GIVEN MATERIAL:
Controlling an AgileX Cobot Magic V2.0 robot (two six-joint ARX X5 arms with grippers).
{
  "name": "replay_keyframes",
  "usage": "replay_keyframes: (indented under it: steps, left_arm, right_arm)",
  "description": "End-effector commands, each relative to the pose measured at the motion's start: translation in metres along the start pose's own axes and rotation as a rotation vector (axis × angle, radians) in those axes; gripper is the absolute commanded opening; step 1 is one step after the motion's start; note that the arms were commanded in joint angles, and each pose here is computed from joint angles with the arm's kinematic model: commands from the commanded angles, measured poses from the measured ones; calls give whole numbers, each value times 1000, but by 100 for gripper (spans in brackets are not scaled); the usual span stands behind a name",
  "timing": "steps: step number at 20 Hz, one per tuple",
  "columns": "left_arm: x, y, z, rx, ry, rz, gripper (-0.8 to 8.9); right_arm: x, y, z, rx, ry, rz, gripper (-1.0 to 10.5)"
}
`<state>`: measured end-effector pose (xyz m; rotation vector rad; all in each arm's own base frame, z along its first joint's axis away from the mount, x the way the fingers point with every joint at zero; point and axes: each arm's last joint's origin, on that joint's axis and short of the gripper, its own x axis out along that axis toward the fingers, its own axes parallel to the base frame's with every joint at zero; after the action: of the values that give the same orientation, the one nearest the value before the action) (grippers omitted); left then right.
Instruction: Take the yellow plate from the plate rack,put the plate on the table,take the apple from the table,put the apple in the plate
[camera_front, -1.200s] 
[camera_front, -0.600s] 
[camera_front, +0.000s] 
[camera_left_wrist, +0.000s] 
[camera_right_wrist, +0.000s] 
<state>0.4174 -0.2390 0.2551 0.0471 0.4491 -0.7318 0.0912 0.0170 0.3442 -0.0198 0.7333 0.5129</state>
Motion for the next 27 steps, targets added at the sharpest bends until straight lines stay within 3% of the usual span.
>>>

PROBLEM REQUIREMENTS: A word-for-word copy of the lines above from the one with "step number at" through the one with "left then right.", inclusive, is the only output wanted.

WRITTEN RESPONSE:
  "timing": "steps: step number at 20 Hz, one per tuple",
  "columns": "left_arm: x, y, z, rx, ry, rz, gripper (-0.8 to 8.9); right_arm: x, y, z, rx, ry, rz, gripper (-1.0 to 10.5)"
}
`<state>`: measured end-effector pose (xyz m; rotation vector rad; all in each arm's own base frame, z along its first joint's axis away from the mount, x the way the fingers point with every joint at zero; point and axes: each arm's last joint's origin, on that joint's axis and short of the gripper, its own x axis out along that axis toward the fingers, its own axes parallel to the base frame's with every joint at zero; after the action: of the values that give the same orientation, the one nearest the value before the action) (grippers omitted); left then right.

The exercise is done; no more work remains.